**** DATA TO USE ****

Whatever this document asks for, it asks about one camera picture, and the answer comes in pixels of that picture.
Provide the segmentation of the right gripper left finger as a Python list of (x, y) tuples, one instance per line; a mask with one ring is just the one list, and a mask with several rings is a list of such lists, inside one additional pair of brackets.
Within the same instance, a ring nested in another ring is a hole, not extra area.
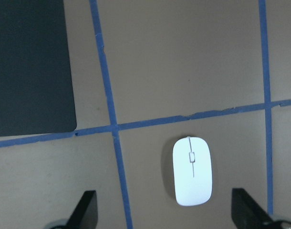
[(97, 194), (95, 190), (85, 191), (72, 215), (66, 229), (95, 229), (98, 223)]

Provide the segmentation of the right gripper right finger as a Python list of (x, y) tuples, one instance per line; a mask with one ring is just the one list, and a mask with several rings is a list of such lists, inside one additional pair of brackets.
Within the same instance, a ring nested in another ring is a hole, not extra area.
[(273, 224), (272, 218), (243, 188), (233, 188), (231, 218), (238, 229), (265, 229)]

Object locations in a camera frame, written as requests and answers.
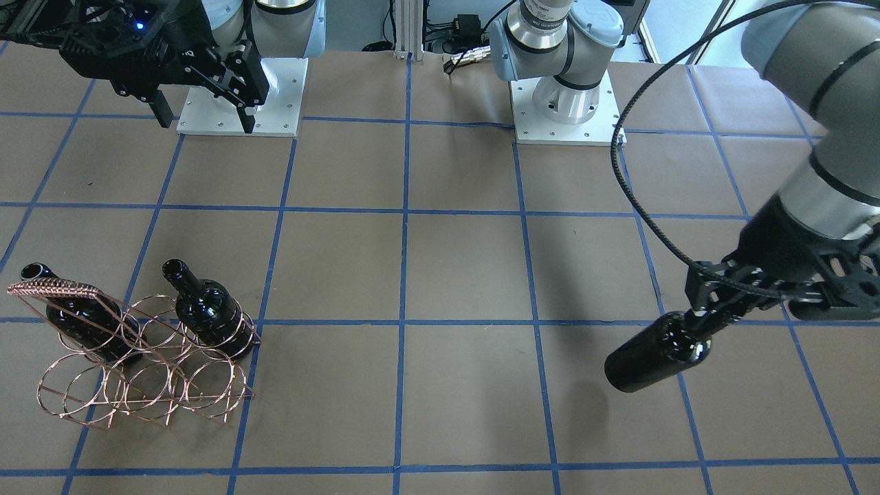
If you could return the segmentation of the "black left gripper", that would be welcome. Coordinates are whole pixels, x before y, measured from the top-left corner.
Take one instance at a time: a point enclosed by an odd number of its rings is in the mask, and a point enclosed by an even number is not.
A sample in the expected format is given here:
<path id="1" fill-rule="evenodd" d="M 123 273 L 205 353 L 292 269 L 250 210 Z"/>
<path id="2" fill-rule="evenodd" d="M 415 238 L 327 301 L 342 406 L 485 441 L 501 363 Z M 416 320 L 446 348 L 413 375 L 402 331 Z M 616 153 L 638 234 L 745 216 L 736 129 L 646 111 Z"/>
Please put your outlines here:
<path id="1" fill-rule="evenodd" d="M 740 232 L 738 247 L 710 269 L 742 284 L 793 291 L 789 313 L 800 320 L 878 317 L 878 227 L 860 239 L 828 239 L 805 228 L 771 197 Z M 691 335 L 710 338 L 750 309 L 714 302 L 691 310 Z"/>

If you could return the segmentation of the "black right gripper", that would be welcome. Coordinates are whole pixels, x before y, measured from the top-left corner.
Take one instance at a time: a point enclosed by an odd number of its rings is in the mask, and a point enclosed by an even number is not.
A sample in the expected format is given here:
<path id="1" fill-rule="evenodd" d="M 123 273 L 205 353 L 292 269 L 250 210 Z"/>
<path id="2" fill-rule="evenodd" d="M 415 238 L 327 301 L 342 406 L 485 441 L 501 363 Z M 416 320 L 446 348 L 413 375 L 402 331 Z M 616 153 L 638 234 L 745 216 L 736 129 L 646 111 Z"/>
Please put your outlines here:
<path id="1" fill-rule="evenodd" d="M 150 105 L 159 125 L 169 129 L 173 110 L 161 85 L 202 87 L 227 100 L 245 134 L 256 128 L 255 107 L 270 85 L 262 69 L 244 1 L 178 1 L 170 22 L 146 47 L 116 56 L 88 54 L 81 47 L 59 50 L 80 76 L 107 80 L 122 96 Z"/>

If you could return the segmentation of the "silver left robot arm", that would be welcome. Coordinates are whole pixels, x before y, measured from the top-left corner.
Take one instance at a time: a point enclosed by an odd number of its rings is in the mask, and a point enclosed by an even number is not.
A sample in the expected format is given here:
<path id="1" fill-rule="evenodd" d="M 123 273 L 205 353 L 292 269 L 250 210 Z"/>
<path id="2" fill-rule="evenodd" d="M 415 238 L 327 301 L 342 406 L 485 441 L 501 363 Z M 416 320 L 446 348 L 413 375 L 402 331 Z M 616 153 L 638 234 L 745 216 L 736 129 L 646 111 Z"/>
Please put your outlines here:
<path id="1" fill-rule="evenodd" d="M 620 169 L 623 123 L 672 63 L 638 88 L 613 126 L 612 170 L 654 235 L 689 267 L 690 310 L 656 326 L 710 336 L 782 302 L 801 320 L 877 318 L 878 3 L 770 1 L 731 22 L 741 24 L 745 59 L 828 135 L 742 229 L 729 256 L 698 263 L 658 228 Z M 547 76 L 538 106 L 566 124 L 590 116 L 563 111 L 572 98 L 593 97 L 624 32 L 619 13 L 601 1 L 513 1 L 488 29 L 498 76 Z"/>

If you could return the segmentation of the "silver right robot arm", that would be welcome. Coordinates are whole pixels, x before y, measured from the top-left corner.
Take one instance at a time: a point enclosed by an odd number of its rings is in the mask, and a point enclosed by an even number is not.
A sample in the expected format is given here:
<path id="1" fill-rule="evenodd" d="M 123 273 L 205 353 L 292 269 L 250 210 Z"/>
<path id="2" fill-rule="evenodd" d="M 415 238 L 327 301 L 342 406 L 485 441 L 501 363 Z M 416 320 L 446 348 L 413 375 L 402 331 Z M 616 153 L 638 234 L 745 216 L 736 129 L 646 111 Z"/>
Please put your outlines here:
<path id="1" fill-rule="evenodd" d="M 201 1 L 78 1 L 58 52 L 86 78 L 107 80 L 148 105 L 164 128 L 172 110 L 161 85 L 188 85 L 223 98 L 243 131 L 270 94 L 267 58 L 323 53 L 321 1 L 234 1 L 212 25 Z"/>

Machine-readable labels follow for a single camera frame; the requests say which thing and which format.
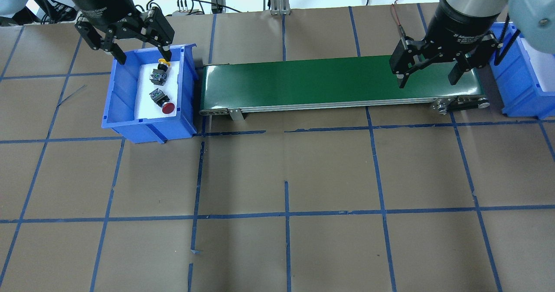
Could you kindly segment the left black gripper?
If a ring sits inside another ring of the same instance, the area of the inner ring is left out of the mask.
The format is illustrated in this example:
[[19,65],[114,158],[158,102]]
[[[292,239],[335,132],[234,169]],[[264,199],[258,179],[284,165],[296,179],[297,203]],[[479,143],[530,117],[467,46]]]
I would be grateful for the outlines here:
[[85,43],[93,50],[101,50],[113,55],[120,64],[126,63],[127,56],[115,43],[117,27],[133,28],[137,32],[146,29],[146,42],[154,45],[165,61],[172,59],[170,46],[175,31],[161,9],[152,7],[141,13],[133,0],[72,0],[84,17],[78,17],[75,28]]

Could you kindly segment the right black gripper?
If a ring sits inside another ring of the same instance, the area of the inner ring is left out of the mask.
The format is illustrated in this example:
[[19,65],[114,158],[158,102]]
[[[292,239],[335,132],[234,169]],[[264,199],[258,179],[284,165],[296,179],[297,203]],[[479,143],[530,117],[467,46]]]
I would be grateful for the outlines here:
[[405,88],[410,75],[426,68],[435,56],[446,60],[459,53],[448,75],[450,85],[467,71],[484,67],[499,46],[488,30],[505,5],[506,0],[439,0],[424,38],[401,39],[390,56],[399,88]]

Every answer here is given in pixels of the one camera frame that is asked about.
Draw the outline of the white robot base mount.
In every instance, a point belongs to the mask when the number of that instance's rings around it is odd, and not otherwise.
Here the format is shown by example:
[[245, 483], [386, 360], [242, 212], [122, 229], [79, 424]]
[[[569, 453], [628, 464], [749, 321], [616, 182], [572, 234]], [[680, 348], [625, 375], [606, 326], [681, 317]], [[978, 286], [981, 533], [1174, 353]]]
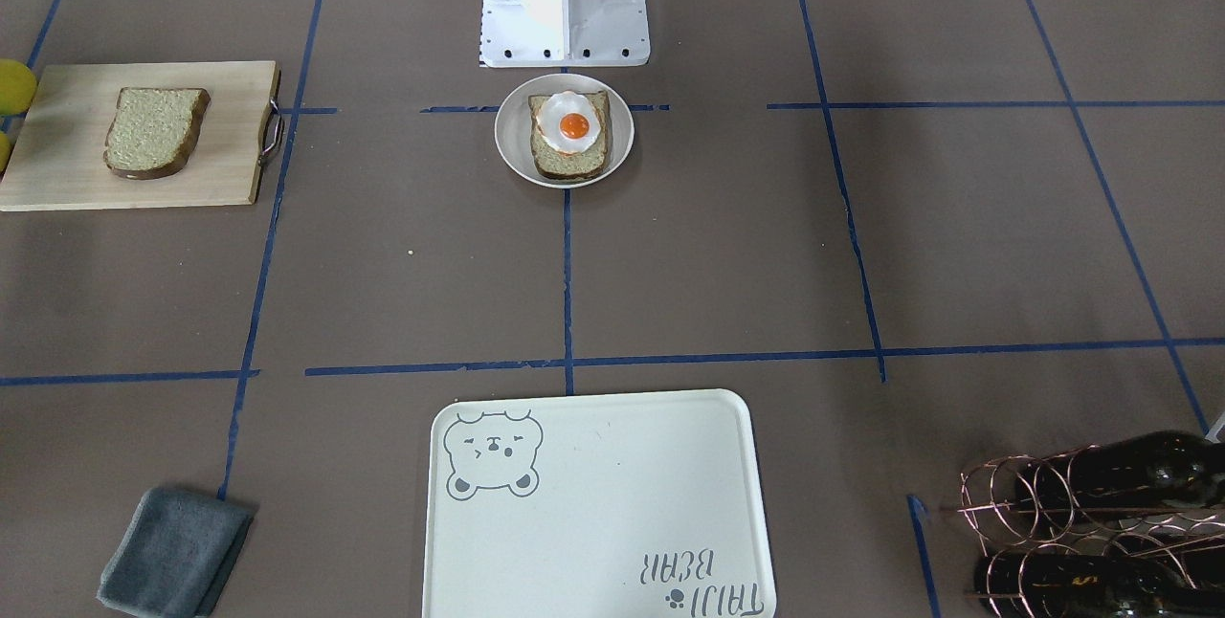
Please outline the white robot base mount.
[[650, 52], [647, 0], [481, 0], [481, 66], [642, 66]]

****

■ TASK: Start to finish, write out the data above exactly, omitting all pictures.

■ EXERCISE SOLUTION:
Whatever this document asks for, it asks about one camera picture, and the answer comes in pixels of that picture.
Provide the segmentation of the right gripper left finger as a Python list of (x, y) tuples, one instance per line; a mask with one ring is just the one list, and a mask with several rings is a list of such lists, inside one additional pair of brackets.
Within the same instance, a ring nested in another ring is a hole, not extra area.
[(97, 194), (95, 190), (85, 191), (72, 215), (66, 229), (95, 229), (98, 223)]

Provide the segmentation of the right gripper right finger as a Python list of (x, y) tuples, one instance per line; a mask with one ring is just the one list, and a mask with several rings is a list of such lists, inside one additional pair of brackets.
Within the same instance, a ring nested in another ring is a hole, not extra area.
[(273, 224), (272, 218), (243, 188), (233, 188), (231, 218), (238, 229), (265, 229)]

Object locations in a camera frame, written as requests and answers.
If you could return the segmentation of the "black left gripper", that would be welcome. Coordinates are whole pixels, x before y, measured from the top-left corner.
Take one instance at a time: a point enclosed by an odd number of its rings is in the mask, and a point enclosed by an even number is not.
A sample in the expected format is given here:
<path id="1" fill-rule="evenodd" d="M 123 273 L 205 353 L 292 269 L 250 210 Z"/>
<path id="2" fill-rule="evenodd" d="M 415 238 L 327 301 L 342 406 L 485 441 L 501 363 Z M 416 320 L 446 348 L 413 375 L 402 331 Z M 616 153 L 638 234 L 745 216 L 736 129 L 646 111 Z"/>
Please put your outlines here:
<path id="1" fill-rule="evenodd" d="M 740 232 L 738 247 L 710 269 L 742 284 L 793 291 L 789 313 L 800 320 L 878 317 L 878 227 L 860 239 L 828 239 L 805 228 L 771 197 Z M 691 335 L 710 338 L 750 309 L 714 302 L 691 310 Z"/>

If you could return the segmentation of the "black right gripper", that would be welcome. Coordinates are whole pixels, x before y, measured from the top-left corner.
Take one instance at a time: a point enclosed by an odd number of its rings is in the mask, and a point enclosed by an even number is not.
A sample in the expected format is given here:
<path id="1" fill-rule="evenodd" d="M 123 273 L 205 353 L 292 269 L 250 210 Z"/>
<path id="2" fill-rule="evenodd" d="M 415 238 L 327 301 L 342 406 L 485 441 L 501 363 Z M 416 320 L 446 348 L 413 375 L 402 331 Z M 616 153 L 638 234 L 745 216 L 736 129 L 646 111 Z"/>
Please put your outlines here:
<path id="1" fill-rule="evenodd" d="M 150 105 L 159 125 L 169 129 L 173 110 L 161 85 L 202 87 L 227 100 L 245 134 L 256 128 L 255 107 L 270 85 L 262 69 L 244 1 L 178 1 L 170 22 L 146 47 L 116 56 L 88 54 L 81 47 L 59 50 L 80 76 L 107 80 L 122 96 Z"/>

If you could return the segmentation of the "silver left robot arm", that would be welcome. Coordinates are whole pixels, x before y, measured from the top-left corner.
Take one instance at a time: a point enclosed by an odd number of its rings is in the mask, and a point enclosed by an even number is not.
A sample in the expected format is given here:
<path id="1" fill-rule="evenodd" d="M 123 273 L 205 353 L 292 269 L 250 210 Z"/>
<path id="2" fill-rule="evenodd" d="M 415 238 L 327 301 L 342 406 L 485 441 L 501 363 Z M 416 320 L 446 348 L 413 375 L 402 331 Z M 616 153 L 638 234 L 745 216 L 736 129 L 646 111 Z"/>
Please put your outlines here:
<path id="1" fill-rule="evenodd" d="M 620 169 L 623 123 L 672 63 L 638 88 L 613 126 L 612 170 L 654 235 L 689 267 L 690 310 L 656 326 L 710 336 L 782 302 L 801 320 L 877 318 L 878 3 L 770 1 L 731 22 L 741 24 L 745 59 L 828 135 L 742 229 L 729 256 L 698 263 L 658 228 Z M 547 76 L 538 106 L 566 124 L 590 116 L 563 111 L 572 98 L 593 97 L 624 32 L 619 13 L 601 1 L 513 1 L 488 29 L 498 76 Z"/>

If you could return the segmentation of the "silver right robot arm", that would be welcome. Coordinates are whole pixels, x before y, measured from the top-left corner.
Take one instance at a time: a point enclosed by an odd number of its rings is in the mask, and a point enclosed by an even number is not.
A sample in the expected format is given here:
<path id="1" fill-rule="evenodd" d="M 123 273 L 205 353 L 292 269 L 250 210 Z"/>
<path id="2" fill-rule="evenodd" d="M 415 238 L 327 301 L 342 406 L 485 441 L 501 363 Z M 416 320 L 446 348 L 413 375 L 402 331 Z M 616 153 L 638 234 L 745 216 L 736 129 L 646 111 Z"/>
Please put your outlines here:
<path id="1" fill-rule="evenodd" d="M 201 1 L 78 1 L 58 52 L 86 78 L 107 80 L 148 105 L 164 128 L 172 110 L 161 85 L 188 85 L 223 98 L 243 131 L 270 94 L 267 58 L 323 53 L 321 1 L 234 1 L 212 25 Z"/>

Machine-readable labels follow for a single camera frame; the requests say which thing and which format.
Could you kindly segment the left black gripper?
If a ring sits inside another ring of the same instance, the area of the inner ring is left out of the mask.
The format is illustrated in this example:
[[19,65],[114,158],[158,102]]
[[[292,239],[335,132],[234,169]],[[264,199],[258,179],[284,165],[296,179],[297,203]],[[479,143],[530,117],[467,46]]]
I would be grateful for the outlines here:
[[85,43],[93,50],[101,50],[113,55],[120,64],[126,63],[127,56],[115,43],[117,27],[133,28],[137,32],[146,29],[146,42],[154,45],[165,61],[172,59],[170,46],[175,31],[161,9],[152,7],[141,13],[133,0],[72,0],[84,17],[78,17],[75,28]]

Could you kindly segment the right black gripper?
If a ring sits inside another ring of the same instance, the area of the inner ring is left out of the mask.
The format is illustrated in this example:
[[19,65],[114,158],[158,102]]
[[[292,239],[335,132],[234,169]],[[264,199],[258,179],[284,165],[296,179],[297,203]],[[479,143],[530,117],[467,46]]]
I would be grateful for the outlines here:
[[405,88],[410,75],[426,68],[435,56],[446,60],[459,53],[448,75],[450,85],[467,71],[484,67],[499,46],[488,30],[505,5],[506,0],[439,0],[424,38],[401,39],[390,56],[399,88]]

Every answer here is given in pixels of the one camera frame that is asked about.
Draw the outline of the white robot base mount.
In every instance, a point belongs to the mask when the number of that instance's rings around it is odd, and not otherwise.
Here the format is shown by example:
[[245, 483], [386, 360], [242, 212], [122, 229], [79, 424]]
[[[569, 453], [628, 464], [749, 321], [616, 182], [572, 234]], [[680, 348], [625, 375], [606, 326], [681, 317]], [[978, 286], [981, 533], [1174, 353]]]
Please outline the white robot base mount.
[[650, 52], [647, 0], [481, 0], [481, 66], [642, 66]]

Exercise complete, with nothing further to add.